Alors, qu'est-ce qui fait qu'un coup de cerveau devient un héros, encore moins que les autres se retournent et se dirigent vers la sécurité relative de l'abdomen de la fourmi?
« Nous ne savons pas », a déclaré Criscione. « Une hypothèse est que la base génétique de ce trait de » héros « se trouve dans tous les individus, mais nous devons connaître le ou les gènes qui contrôlent le trait pour y répondre. Ainsi, cela reste une question en suspens. Quant au changement de direction, une hypothèse est que soit la douve du cerveau libère directement un produit chimique, soit la douve du cerveau provoque indirectement la fourmi à libérer un produit chimique qui informe les autres larves d'aller à l'abdomen. «
Dans une perspective plus large, Criscione dit que la fusion de la parenté et de la sélection à plusieurs niveaux a ravivé l'intérêt pour la façon dont la parenté génétique entre les individus influence la sélection sur les traits, allant du comportement social à la façon dont les plantes poussent leurs racines.

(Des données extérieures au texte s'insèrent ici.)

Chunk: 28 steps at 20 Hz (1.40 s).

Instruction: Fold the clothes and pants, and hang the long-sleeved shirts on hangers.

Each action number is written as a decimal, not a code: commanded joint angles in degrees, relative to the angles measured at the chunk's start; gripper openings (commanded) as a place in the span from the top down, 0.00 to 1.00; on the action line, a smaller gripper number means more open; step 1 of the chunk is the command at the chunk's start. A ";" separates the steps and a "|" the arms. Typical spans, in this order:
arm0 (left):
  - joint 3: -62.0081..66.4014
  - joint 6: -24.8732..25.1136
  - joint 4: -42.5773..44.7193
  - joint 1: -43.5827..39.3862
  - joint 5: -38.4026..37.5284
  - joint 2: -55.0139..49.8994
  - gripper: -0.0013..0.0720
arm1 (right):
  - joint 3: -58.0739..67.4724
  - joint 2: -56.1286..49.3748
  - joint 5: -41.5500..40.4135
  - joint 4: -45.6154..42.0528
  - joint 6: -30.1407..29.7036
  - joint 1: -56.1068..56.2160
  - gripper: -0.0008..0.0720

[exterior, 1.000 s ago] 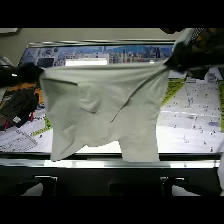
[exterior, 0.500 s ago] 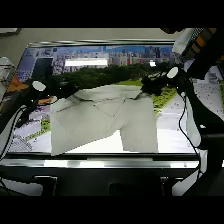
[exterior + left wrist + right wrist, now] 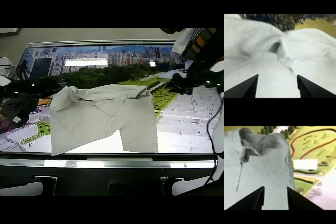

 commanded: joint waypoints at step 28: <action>-44.44 -7.87 11.67 22.84 -10.45 25.59 0.28 | -29.92 0.79 -3.63 10.03 -19.10 4.90 0.94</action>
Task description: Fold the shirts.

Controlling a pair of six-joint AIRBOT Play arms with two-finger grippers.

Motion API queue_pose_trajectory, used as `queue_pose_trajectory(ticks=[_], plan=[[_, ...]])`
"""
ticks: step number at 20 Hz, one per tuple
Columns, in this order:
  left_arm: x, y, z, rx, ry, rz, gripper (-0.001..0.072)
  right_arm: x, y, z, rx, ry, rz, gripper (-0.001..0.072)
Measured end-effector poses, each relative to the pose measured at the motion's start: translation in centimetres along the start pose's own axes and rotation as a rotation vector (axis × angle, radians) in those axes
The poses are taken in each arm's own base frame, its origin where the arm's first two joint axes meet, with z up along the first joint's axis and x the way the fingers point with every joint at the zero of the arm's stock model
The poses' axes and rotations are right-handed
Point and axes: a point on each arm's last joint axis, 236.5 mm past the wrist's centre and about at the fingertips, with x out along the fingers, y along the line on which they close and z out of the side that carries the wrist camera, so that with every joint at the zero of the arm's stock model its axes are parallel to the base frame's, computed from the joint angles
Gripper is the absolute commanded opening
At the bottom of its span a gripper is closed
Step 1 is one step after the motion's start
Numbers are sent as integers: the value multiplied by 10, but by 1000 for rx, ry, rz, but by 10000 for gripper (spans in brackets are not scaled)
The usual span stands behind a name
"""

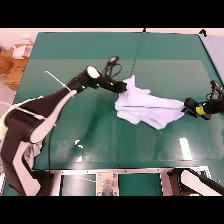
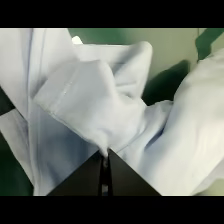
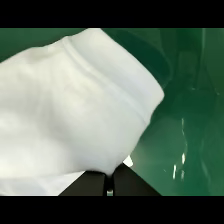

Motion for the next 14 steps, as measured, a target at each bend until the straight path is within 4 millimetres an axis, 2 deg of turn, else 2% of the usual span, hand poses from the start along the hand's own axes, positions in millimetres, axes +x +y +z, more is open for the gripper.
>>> queue_pose_trajectory(ticks=[3,5,6,8,10,12,14], plan=[[-56,-1,40,53,-93,54,19,-27,33,30,-37,-82,98,16],[-104,-11,68,105,-172,97,19,-63,66,60,-78,-179,188,16],[-128,-17,77,133,-202,122,19,-87,84,76,-105,-239,232,16],[-183,-38,95,197,-276,171,20,-146,118,104,-167,-375,310,16],[-242,-70,107,276,-363,215,20,-216,151,117,-246,-517,377,16],[-310,-116,114,359,-483,234,20,-285,178,114,-326,-656,422,16],[-371,-161,110,432,-598,242,20,-355,200,97,-414,-807,452,16]])
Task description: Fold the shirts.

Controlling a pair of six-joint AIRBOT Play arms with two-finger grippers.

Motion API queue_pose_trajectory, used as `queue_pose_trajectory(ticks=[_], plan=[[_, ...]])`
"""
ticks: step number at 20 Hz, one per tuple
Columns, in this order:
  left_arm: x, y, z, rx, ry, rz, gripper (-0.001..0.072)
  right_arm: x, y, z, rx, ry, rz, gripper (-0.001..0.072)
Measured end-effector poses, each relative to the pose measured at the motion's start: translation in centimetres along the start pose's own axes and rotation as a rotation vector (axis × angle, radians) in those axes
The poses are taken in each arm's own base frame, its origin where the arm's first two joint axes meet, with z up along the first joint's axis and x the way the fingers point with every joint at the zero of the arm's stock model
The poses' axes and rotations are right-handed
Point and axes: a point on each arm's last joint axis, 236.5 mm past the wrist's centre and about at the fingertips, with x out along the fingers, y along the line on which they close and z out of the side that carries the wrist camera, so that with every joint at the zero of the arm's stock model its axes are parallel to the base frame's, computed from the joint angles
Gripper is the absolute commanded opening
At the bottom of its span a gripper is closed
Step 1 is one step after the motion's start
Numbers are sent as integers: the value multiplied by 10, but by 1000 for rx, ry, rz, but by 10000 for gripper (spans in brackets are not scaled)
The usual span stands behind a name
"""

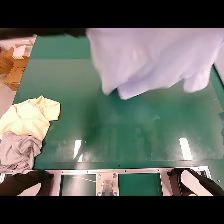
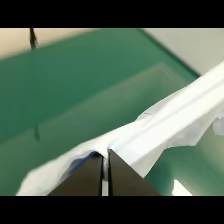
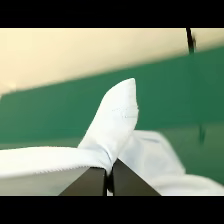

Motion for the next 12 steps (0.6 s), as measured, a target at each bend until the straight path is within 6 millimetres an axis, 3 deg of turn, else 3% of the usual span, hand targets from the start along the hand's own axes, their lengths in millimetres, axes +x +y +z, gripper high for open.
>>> queue_pose_trajectory(ticks=[3,6,7,9,11,12], plan=[[-89,-34,63,77,-214,14,20,-57,46,39,-124,-152,15,17],[-148,-51,98,137,-375,45,20,-89,69,54,-197,-234,11,16],[-156,-51,104,152,-400,61,20,-92,69,55,-204,-240,6,17],[-152,-40,105,175,-401,103,20,-87,65,55,-207,-233,-3,17],[-128,-20,100,182,-371,145,21,-70,50,48,-181,-193,-10,17],[-104,-6,91,177,-326,164,21,-54,37,38,-157,-153,-17,17]])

« Notre étude ajoute un trait unique à la liste où le trait sélectionné par les parents est celui qui facilite la transmission du parasite », a déclaré Criscione. « Il est également intéressant pour les trématodes, qui sont un groupe diversifié de vers plats parasites avec plus de 30 000 espèces estimées – dont certaines sont d'une importance économique et sanitaire majeure. Toutes les espèces de trématodes ont une reproduction asexuée dans leur premier hôte, qui est généralement un mollusques tels que les escargots. Ainsi, la clonalité, la forme la plus élevée de parenté génétique, fait de la sélection des parents une possibilité dans l'évolution d'autres traits de trématodes, y compris la compétition entre les clones et la formation de castes, ou peut-être même leurs hôtes en ce qui concerne la virulence. «
Criscione dit qu'il y a beaucoup à apprendre sur la biologie de la transmission des clonémates dans le système de douve du foie de la lancette, du nombre de ceux-ci à l'hôte mammifère final à leur dispersion parmi les hôtes finaux individuels.
« Si les clonemates se retrouvent dans le même hôte et le même partenaire, cela équivaut à l'auto-accouplement », a déclaré Criscione. « L'auto-accouplement est une forme extrême de consanguinité, qui est l'un des mécanismes évolutifs qui façonne la façon dont les informations génétiques sont réparties entre les individus d'une population. De plus, il sera intéressant de se demander si un clone particulier domine, ou voyons-nous un mélange de différents clones survivant au processus de transmission à l'hôte final? «
Parce que les phénotypes hôtes modifiés – comportementaux et morphologiques – par les parasites se produisent dans d'autres groupes de parasites au-delà des trématodes, Criscione dit qu'il sera important de fusionner l'écologie, la génétique des populations et la phylogénétique des parasites avec ces traits de manipulation des parasites pour bien comprendre leurs origines, signification adaptative et contexte écologique.
« Les parasites sont extrêmement divers en termes d'écologie et de nombre d'espèces différentes qui ont évolué au cours d'un cycle de vie parasitaire », a ajouté Criscione. « Par conséquent, il sera passionnant de découvrir les façons possibles par lesquelles les phénotypes hôtes modifiés sont apparus à travers les différents parasites. »
La source:
Référence de la revue:
Criscione, C.D., et al. (2020) La cotransmission Clonemate soutient un rôle pour la sélection de la parenté chez un parasite marionnettiste. PNAS. doi.org/10.1073/pnas.1922272117.